- TASK DIRECTIONS -
In the answer, give the entries below exactly, from the first line through the line with "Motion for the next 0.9", with every picture omitted.

- RECORDS SHOWN -
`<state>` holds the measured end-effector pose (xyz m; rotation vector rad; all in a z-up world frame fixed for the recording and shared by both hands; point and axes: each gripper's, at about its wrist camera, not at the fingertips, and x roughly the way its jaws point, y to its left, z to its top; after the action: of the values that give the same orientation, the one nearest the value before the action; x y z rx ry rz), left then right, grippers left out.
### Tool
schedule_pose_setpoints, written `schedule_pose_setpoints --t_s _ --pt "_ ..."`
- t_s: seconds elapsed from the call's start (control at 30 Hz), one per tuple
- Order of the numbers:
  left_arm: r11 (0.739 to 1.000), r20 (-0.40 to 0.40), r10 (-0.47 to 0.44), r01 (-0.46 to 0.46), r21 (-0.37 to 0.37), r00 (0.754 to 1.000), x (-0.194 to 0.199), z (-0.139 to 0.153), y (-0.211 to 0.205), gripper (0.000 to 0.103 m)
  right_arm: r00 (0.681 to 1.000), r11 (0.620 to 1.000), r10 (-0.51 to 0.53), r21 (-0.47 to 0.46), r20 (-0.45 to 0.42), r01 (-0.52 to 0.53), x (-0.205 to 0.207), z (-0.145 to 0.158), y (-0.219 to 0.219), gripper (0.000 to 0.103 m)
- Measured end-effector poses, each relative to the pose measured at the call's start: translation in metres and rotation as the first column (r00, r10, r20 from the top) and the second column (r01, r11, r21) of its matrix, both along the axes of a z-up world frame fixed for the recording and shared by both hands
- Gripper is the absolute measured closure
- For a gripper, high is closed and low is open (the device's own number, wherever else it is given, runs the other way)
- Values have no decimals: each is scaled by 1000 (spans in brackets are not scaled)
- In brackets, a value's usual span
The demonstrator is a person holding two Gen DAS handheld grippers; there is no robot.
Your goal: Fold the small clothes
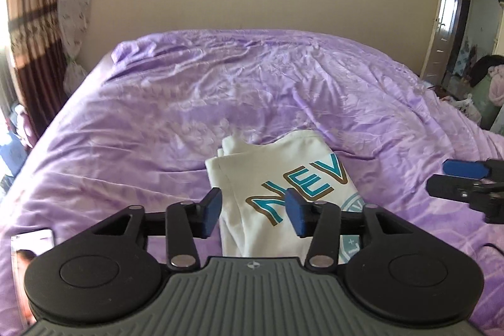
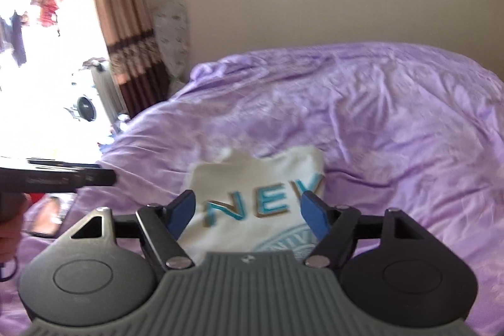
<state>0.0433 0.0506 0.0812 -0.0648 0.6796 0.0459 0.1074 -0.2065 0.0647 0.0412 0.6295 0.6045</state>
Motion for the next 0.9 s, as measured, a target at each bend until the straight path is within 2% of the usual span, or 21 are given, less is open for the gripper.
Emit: schedule_pose_setpoints --t_s 0.07,0.17,0.27,0.33,0.47,0.6,0.7,0.9 --pt "1000 9 14 -14 27 1000 -9 3 -10 33 1000 1000 16 7 10 -17 -15 13 1 22" --pt "998 50 51 -53 44 997 -26 2 -21 20 1000 999 28 27 13 -28 -39 22 2 22" --pt "997 84 47 -52 65 995 -40 -1 -30 16 1000 1000 -2 7 25 2 -61 19 7 22" --pt "994 94 77 -84 72 993 -44 -7 -33 15 997 998 -40 -35 71 42 -75 14 13 22" --pt "990 52 119 -122 75 992 -45 -22 -32 15 987 990 -95 -95 131 108 -93 3 21 22" --pt "992 -44 127 -126 33 991 -45 -43 -31 15 991 985 -120 -120 55 126 -93 -18 24 21" --pt "992 -100 126 -123 34 987 -46 -57 -33 15 995 986 -97 -138 -7 96 -92 -33 28 21" --pt "992 -201 125 -119 42 972 -39 -79 -38 15 991 971 -126 -210 -52 112 -86 -53 36 21"
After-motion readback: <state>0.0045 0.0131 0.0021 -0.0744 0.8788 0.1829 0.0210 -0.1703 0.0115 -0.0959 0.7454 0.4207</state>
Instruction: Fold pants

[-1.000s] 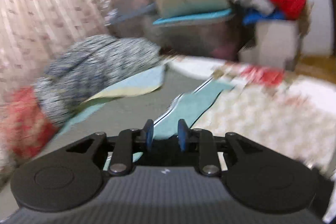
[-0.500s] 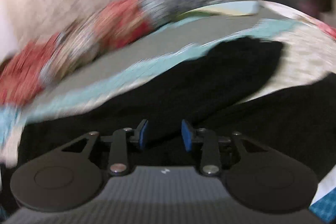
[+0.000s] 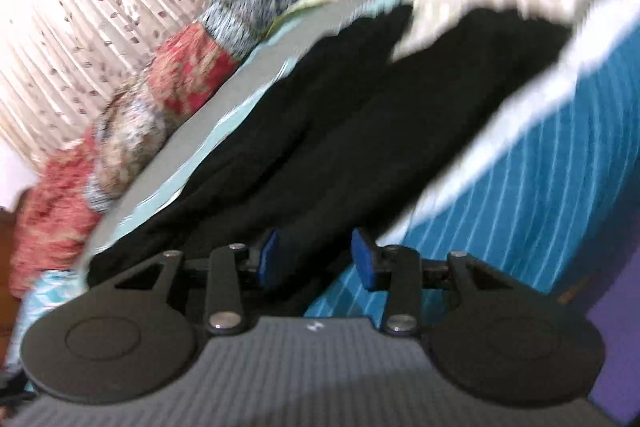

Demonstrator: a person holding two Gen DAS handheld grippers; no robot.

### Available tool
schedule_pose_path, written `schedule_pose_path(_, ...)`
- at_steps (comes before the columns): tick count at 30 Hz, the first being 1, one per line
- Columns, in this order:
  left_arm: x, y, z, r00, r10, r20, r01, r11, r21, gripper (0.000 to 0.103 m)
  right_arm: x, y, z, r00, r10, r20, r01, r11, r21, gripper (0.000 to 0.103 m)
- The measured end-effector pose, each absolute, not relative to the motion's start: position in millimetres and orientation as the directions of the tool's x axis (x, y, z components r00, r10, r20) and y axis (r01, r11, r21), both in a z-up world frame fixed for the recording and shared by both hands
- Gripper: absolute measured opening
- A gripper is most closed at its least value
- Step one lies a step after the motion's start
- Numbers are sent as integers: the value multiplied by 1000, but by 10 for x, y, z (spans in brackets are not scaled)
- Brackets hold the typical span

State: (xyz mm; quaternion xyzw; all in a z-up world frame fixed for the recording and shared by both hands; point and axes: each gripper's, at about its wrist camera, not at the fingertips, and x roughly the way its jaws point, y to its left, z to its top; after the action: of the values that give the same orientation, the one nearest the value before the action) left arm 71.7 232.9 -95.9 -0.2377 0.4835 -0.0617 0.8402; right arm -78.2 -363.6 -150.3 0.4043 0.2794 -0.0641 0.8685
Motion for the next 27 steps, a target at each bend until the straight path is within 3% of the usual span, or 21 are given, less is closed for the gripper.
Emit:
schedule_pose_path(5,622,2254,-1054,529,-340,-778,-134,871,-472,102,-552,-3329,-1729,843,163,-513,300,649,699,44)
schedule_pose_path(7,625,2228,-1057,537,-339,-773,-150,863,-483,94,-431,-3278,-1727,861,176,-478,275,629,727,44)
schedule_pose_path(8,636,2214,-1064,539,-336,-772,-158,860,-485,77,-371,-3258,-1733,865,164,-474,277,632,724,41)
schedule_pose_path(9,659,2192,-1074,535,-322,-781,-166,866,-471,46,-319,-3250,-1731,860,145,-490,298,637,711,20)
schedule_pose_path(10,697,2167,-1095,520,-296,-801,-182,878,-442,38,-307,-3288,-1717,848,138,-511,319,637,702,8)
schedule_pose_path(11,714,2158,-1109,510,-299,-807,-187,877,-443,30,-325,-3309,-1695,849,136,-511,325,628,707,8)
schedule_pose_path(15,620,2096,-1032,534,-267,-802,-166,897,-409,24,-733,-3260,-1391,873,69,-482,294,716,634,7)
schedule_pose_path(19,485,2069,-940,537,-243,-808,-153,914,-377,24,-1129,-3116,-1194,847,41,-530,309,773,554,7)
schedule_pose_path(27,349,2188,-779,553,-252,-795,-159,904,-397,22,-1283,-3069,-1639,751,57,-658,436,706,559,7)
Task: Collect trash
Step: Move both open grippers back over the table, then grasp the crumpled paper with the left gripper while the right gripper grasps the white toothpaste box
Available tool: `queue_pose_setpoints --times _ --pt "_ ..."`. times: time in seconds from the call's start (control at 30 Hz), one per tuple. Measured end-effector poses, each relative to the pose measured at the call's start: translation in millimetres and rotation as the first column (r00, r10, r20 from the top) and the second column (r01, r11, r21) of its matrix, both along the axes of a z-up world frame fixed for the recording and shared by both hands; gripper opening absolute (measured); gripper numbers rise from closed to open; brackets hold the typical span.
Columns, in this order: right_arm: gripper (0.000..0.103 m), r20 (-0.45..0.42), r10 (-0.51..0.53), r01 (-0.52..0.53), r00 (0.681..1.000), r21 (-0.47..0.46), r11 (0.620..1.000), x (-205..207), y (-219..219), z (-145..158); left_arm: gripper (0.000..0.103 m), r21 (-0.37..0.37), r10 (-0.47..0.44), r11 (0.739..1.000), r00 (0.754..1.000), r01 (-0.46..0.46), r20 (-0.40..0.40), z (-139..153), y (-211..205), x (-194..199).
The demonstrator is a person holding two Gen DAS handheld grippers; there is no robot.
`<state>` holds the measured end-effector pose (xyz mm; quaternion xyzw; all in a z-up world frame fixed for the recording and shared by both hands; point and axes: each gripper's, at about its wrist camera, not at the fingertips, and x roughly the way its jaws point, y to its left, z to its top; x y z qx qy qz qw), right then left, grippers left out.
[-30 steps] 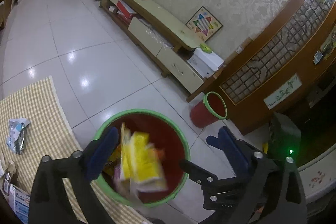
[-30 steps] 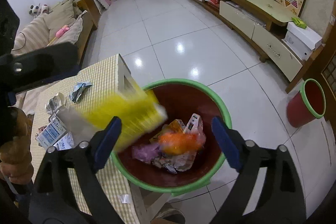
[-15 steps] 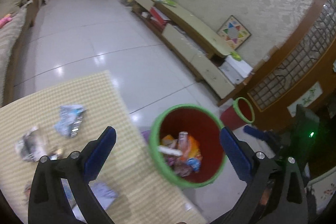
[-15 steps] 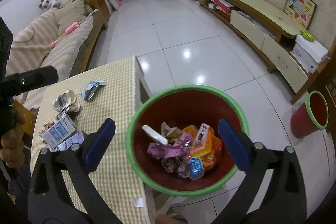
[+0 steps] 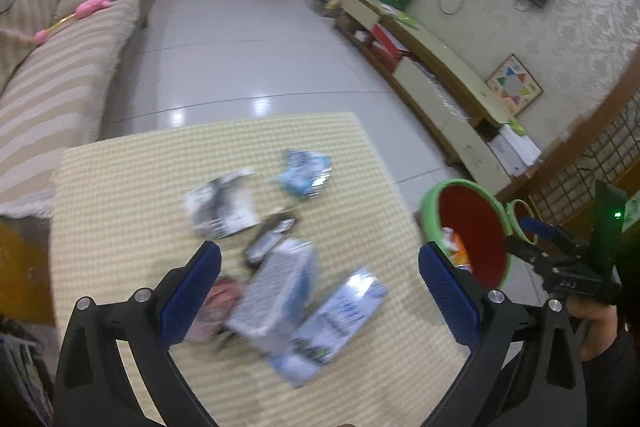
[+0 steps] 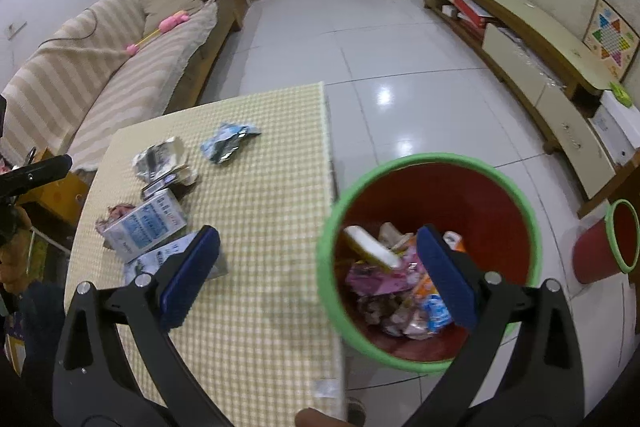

- FINISHED TASK -
`<state>` holds the measured end-effector pose (xyz m; rotation vector rad; all in a z-up world frame fixed for the recording and shared by both hands; point and axes: each gripper's, at about its wrist camera, not at the fingertips, and x roughly the way its jaws point, y to its left, z to its top; after the action: of the values that give the same orientation, the one nearest the value before the action; x y z rx ry rz), left then right, grippers left out.
### Tool
schedule_pose_setpoints, written `schedule_pose_setpoints --t_s _ --pt "_ ..."`
- t_s: seconds elapsed from the call's start (control at 30 Hz), one per tuple
- Order of the numbers:
  left_arm: r11 (0.739 to 1.000), r20 (-0.40 to 0.40), r10 (-0.47 to 0.44), r01 (-0.46 to 0.46), r21 (-0.37 to 0.37), r00 (0.754 to 1.000), x (-0.194 to 0.199), z (-0.139 to 0.153), y (-0.211 to 0.205), gripper (0.000 to 0.103 m)
  right_arm: r00 (0.681 to 1.000), r11 (0.620 to 1.000), r10 (-0.51 to 0.53), r21 (-0.47 to 0.46), r20 (-0.45 to 0.42), r01 (-0.52 to 0.53), x (-0.205 to 0.207), z (-0.145 to 0.158), y (-0.219 to 0.219), gripper (0.000 to 0.103 m)
- Measured end-effector poses, each relative to the pose measured at the call's start: translation in metres and rotation as the first column (r00, r10, r20 from the top) and the second column (r01, r11, r21) of its matrix, both along the axes of a z-up world frame fixed for the recording and shared by both hands
- Gripper is the absolute measured closure
- For a gripper, high is closed and low is open (the device's own number, wherever else it is given, runs the other way)
- Values have no decimals: each is scaled by 1000 (spans in brackets are not scaled)
- In brackets, a value's usual span
The demonstrator is a person holding two Gen DAS handheld grippers; there is no robot.
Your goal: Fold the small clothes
<state>0.0433 0.0506 0.0812 -0.0648 0.6796 0.0459 0.1074 -0.2065 0.0647 0.0412 0.6295 0.6045</state>
Motion for the next 0.9 s, as measured, a target at each bend until the straight path is within 2% of the usual span, or 21 are given, less is open for the gripper.

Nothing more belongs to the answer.